In modern distributed systems and microservices architectures, knowing the state of your application instances is an essential functional requirement. Is the service running? Is it ready to accept traffic? Answering these questions reliably enables automated deployment, scaling, and recovery strategies, and lead to more resilient systems.
Quarkus, leveraging the MicroProfile Health specification, provides a straightforward mechanism for exposing application health information. This guide shows you the implementation and usage for health checks in your Quarkus applications. Let’s get started:
Why Health Checks Matter
Health checks are elemental as they drive automation within orchestration platforms like Kubernetes, which use them to manage application lifecycles through actions like restarts and traffic routing. They provide essential observability by offering a standard way to gauge a service's operational status. Crucially, by accurately reporting their state, applications enable the infrastructure to take corrective measures, fostering resilience and enhancing overall system stability.
Quarkus implements MicroProfile Health via the quarkus-smallrye-health
extension. This extension automatically provides health check endpoints and integrates seamlessly with Quarkus's CDI-based programming model.
Getting Started: Adding the Health Extension
To enable health checks, add the quarkus-smallrye-health
extension to your project.
For Maven:
<dependency>
<groupId>io.quarkus</groupId>
<artifactId>quarkus-smallrye-health</artifactId>
</dependency>
Or use the Quarkus CLI:
quarkus ext add quarkus-smallrye-health
Once added, Quarkus automatically exposes default health endpoints. Even without custom checks, you can access these:
/q/health/live
: Reports basic liveness (is the application process running?)./q/health/ready
: Reports readiness (is the application ready to serve requests?)./q/health/started
- The application is started./q/health
: An aggregation of all registered health checks.
By default, if no custom checks are defined, these endpoints will report the application as "UP".The general status of the health check is computed as a logical AND of all the declared health check procedures.
Implementing Custom Health Checks
Real-world applications often require more sophisticated checks. Is the database connection valid? Can the service reach a critical downstream system dependency? MicroProfile Health defines two primary types of checks:
Liveness Checks: Indicate if the application instance is fundamentally functional. A failed liveness check suggests the instance is in an unrecoverable state and should be terminated and potentially replaced (e.g., restarted by Kubernetes). These checks should be fast and lightweight.

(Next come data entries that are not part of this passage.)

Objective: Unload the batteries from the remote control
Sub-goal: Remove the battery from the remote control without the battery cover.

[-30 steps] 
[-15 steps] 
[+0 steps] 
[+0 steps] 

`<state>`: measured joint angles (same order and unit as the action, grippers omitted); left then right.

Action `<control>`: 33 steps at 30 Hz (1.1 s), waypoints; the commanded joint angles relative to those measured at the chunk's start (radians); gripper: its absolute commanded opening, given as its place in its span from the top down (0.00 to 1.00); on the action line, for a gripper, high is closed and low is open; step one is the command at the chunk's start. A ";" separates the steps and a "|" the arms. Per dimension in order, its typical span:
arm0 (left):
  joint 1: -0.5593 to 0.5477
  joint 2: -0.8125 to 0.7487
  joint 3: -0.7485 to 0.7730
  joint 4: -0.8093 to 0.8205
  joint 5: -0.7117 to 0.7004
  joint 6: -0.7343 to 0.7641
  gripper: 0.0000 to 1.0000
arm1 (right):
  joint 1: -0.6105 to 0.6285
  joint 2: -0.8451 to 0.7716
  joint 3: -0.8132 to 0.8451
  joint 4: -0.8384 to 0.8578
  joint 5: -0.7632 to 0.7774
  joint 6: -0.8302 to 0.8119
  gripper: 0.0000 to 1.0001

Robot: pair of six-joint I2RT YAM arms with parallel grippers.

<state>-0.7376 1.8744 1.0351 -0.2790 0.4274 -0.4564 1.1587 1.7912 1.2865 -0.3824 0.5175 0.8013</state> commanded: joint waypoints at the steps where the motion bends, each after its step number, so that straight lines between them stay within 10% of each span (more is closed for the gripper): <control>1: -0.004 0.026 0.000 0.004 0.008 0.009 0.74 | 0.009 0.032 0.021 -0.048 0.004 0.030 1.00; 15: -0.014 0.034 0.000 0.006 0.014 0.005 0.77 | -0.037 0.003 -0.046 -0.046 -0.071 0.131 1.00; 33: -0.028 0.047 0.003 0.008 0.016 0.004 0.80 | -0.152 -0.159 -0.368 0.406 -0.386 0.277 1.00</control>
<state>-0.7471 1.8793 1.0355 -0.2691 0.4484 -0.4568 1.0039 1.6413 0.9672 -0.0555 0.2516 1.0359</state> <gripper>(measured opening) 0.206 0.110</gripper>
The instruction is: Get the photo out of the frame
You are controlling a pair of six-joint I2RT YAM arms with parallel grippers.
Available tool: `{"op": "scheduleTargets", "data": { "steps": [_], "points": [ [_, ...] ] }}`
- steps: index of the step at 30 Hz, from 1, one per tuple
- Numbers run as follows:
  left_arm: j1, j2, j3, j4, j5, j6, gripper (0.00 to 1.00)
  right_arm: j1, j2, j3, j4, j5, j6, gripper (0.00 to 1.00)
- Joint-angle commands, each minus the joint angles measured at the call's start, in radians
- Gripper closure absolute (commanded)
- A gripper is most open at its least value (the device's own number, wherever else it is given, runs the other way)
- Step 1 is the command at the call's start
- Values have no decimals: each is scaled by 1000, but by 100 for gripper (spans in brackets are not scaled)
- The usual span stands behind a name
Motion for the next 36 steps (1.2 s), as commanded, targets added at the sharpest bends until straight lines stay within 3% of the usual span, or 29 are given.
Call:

Readiness Checks: Indicate if the application instance is ready to process requests. A failed readiness check suggests the instance is temporarily unable to serve traffic (e.g., waiting for a dependency, warming up a cache) but might recover. The orchestrator should stop sending traffic to this instance but not terminate it.
You implement these checks by creating CDI beans that implement the org.eclipse.microprofile.health.HealthCheck
interface and annotating them with either @Liveness
or @Readiness
.
It’s recommended to annotate the health check class with @ApplicationScoped
or the @Singleton
scope so that a single bean instance is used for all health check requests.
1. Basic Liveness Check:
Let's create a simple liveness check. This could represent a fundamental internal state check.

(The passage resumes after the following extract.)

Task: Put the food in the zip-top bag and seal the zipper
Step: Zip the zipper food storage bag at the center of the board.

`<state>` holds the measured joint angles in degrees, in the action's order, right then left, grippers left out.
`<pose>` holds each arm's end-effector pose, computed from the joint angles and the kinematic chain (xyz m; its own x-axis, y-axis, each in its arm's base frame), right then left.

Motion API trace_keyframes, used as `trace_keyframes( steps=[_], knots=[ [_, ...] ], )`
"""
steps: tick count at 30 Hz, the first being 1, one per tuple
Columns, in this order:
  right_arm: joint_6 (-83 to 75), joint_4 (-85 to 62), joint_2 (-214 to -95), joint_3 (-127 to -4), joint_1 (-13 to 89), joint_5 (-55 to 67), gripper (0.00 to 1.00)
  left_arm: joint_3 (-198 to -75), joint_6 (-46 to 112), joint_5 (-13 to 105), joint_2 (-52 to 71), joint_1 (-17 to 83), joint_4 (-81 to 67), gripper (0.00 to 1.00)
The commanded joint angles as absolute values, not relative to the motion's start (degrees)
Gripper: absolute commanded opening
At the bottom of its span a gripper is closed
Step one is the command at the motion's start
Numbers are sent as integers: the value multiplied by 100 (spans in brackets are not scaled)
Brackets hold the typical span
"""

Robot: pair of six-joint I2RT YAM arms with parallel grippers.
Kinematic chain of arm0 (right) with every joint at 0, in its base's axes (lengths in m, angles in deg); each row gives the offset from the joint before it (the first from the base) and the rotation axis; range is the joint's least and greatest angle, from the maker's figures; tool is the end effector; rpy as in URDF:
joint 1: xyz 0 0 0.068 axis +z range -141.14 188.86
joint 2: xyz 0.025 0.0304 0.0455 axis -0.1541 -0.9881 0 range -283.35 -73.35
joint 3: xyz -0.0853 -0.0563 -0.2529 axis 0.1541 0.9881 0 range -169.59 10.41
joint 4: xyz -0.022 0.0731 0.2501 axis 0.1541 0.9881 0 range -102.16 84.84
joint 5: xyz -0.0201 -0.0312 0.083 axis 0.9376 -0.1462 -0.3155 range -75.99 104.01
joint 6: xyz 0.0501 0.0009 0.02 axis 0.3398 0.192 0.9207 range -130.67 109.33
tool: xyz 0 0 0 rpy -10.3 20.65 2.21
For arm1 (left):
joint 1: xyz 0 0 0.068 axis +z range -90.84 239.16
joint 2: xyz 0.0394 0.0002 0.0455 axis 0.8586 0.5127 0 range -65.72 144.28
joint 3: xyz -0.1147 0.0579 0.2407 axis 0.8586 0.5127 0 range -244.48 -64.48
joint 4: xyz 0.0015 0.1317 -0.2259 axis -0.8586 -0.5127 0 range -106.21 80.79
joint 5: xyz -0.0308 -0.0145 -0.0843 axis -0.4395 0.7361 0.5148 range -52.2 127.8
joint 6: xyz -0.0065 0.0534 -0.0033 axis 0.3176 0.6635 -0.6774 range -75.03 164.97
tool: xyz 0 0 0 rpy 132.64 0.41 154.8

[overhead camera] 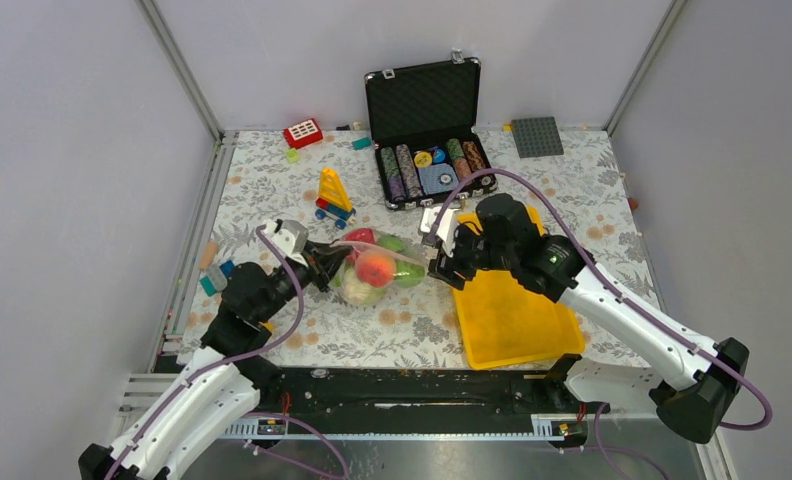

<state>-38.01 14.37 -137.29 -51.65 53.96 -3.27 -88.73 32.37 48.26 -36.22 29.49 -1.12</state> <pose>0.1661 0.1816 0.3511 0.0969 -0.5239 -0.8463 -0.9189 0.2797 -0.2784 0.1259 -0.0791 0.2864 -0.0986 -0.1908 -0.9767 0.6382 0.7409 -0.2092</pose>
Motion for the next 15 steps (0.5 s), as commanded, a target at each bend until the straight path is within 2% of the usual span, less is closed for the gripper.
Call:
trace_keyframes(
  steps=[1,5,10,13,14,15],
  knots=[
    [-4340,1291,-13883,-5539,5489,-1284,68,-9161,3504,6177,-3350,2954,103,0],
    [-4395,1501,-14365,-6007,5722,-1483,76,-9181,3452,6218,-3235,2959,188,0],
    [-4148,1545,-14949,-6254,5882,-1153,76,-9199,3474,6307,-3250,2956,108,0],
    [-4142,1644,-15190,-6315,5941,-1009,71,-9167,3470,6329,-3305,2954,140,0],
    [-4137,1673,-15259,-6335,5959,-1007,66,-9152,3469,6351,-3315,2957,148,0],
    [-4138,1701,-15314,-6345,5978,-1007,54,-9147,3467,6353,-3327,2956,163,0]
  ],
)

import jakarta.enterprise.context.ApplicationScoped;
import org.eclipse.microprofile.health.HealthCheck;
import org.eclipse.microprofile.health.HealthCheckResponse;
import org.eclipse.microprofile.health.Liveness;
@Liveness // Marks this as a Liveness check
@ApplicationScoped // Makes it a CDI bean discoverable by Quarkus
public class SimpleLivenessCheck implements HealthCheck {
@Override
public HealthCheckResponse call() {
// In a real scenario, perform a quick check here.

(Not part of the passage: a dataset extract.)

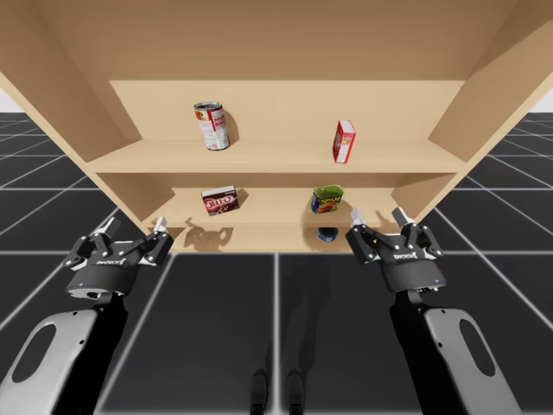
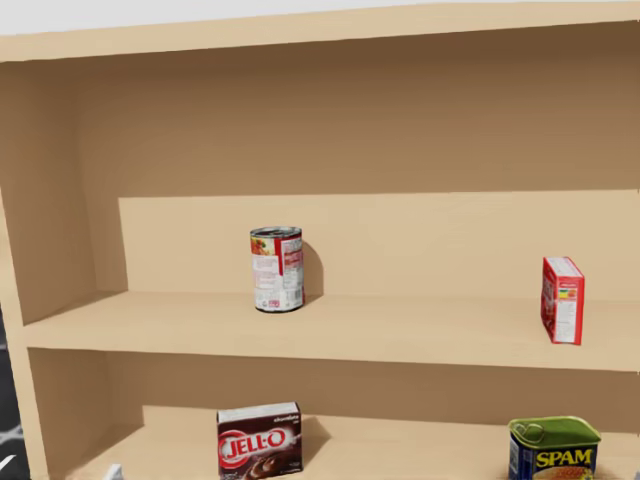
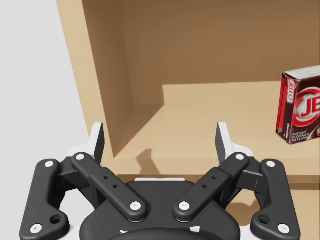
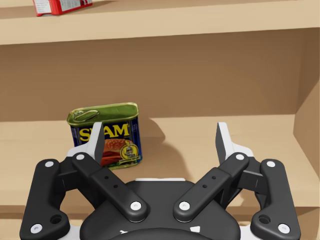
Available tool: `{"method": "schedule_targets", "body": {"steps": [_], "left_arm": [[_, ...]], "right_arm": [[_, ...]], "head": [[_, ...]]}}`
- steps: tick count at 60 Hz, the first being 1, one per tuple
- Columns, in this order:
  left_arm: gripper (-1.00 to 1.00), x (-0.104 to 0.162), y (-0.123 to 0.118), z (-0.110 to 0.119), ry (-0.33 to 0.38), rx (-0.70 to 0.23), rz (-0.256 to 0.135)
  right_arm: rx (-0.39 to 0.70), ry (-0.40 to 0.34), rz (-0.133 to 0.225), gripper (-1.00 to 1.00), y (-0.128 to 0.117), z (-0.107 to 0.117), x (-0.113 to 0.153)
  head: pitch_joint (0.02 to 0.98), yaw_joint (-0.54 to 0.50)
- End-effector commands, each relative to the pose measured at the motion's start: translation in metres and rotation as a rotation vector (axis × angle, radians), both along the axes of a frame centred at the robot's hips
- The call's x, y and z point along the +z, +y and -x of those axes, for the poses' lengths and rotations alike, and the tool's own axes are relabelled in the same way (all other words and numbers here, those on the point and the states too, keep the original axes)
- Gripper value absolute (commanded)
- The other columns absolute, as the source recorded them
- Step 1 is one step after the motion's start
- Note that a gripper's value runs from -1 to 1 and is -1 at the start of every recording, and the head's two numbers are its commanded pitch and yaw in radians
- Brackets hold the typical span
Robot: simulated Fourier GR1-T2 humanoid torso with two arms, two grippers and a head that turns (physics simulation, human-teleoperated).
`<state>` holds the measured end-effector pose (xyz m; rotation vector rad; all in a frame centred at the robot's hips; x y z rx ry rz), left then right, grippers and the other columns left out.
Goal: Retrieve the soup can from the shelves.
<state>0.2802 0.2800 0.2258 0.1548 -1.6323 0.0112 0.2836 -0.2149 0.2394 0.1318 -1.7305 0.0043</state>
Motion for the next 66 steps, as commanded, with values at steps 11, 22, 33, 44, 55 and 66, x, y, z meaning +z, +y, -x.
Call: {"method": "schedule_targets", "body": {"steps": [11,22,33,44,55,66], "left_arm": [[-1.0,0.001,-0.003,0.002,-0.001,-0.019,0.002],[-1.0,0.019,-0.013,0.013,0.0,-0.027,0.024],[-1.0,0.07,-0.029,0.043,-0.048,-0.122,0.024],[-1.0,0.119,-0.044,0.054,-0.093,-0.243,0.066],[-1.0,0.147,-0.055,0.045,-0.096,-0.27,0.075],[-1.0,0.16,-0.066,0.019,-0.054,-0.282,0.121]], "right_arm": [[-0.005,0.009,-0.002,-1.0,0.003,0.0,0.0],[-0.003,0.01,0.005,-1.0,0.003,-0.001,0.0],[-0.005,0.009,0.007,-1.0,0.004,0.0,-0.001],[-0.002,0.004,0.018,-1.0,0.003,-0.001,-0.002],[-0.003,0.001,0.023,-1.0,0.003,-0.001,-0.001],[-0.01,-0.001,0.029,-1.0,0.002,-0.001,-0.001]], "head": [[0.251,0.23],[0.258,0.21],[0.255,0.22],[0.258,0.21],[0.26,0.22],[0.262,0.21]]}}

// For this example, we'll just report UP.
return HealthCheckResponse.named("SimpleLivenessCheck") // Name of the check
.up() // Report status as UP
.build();
}
}
2. Basic Readiness Check:
Now, let's create a readiness check. Imagine this check verifies if a necessary configuration has been loaded.
import jakarta.enterprise.context.ApplicationScoped;
import org.eclipse.microprofile.health.HealthCheck;
import org.eclipse.microprofile.health.HealthCheckResponse;
import org.eclipse.microprofile.health.Readiness;
@Readiness // Marks this as a Readiness check
@ApplicationScoped
public class ConfigReadinessCheck implements HealthCheck {
private boolean configLoaded = true; // Simulate config state
@Override
public HealthCheckResponse call() {
HealthCheckResponse response;
if (configLoaded) {
response = HealthCheckResponse.named("ConfigReadinessCheck")
.up()
.withData("config.status", "loaded") // Optional: Add contextual data
.build();
} else {
response = HealthCheckResponse.named("ConfigReadinessCheck")
.down()
.withData("config.error", "not loaded")
.build();
}
return response;
}
// Method to simulate changing the config state (for testing)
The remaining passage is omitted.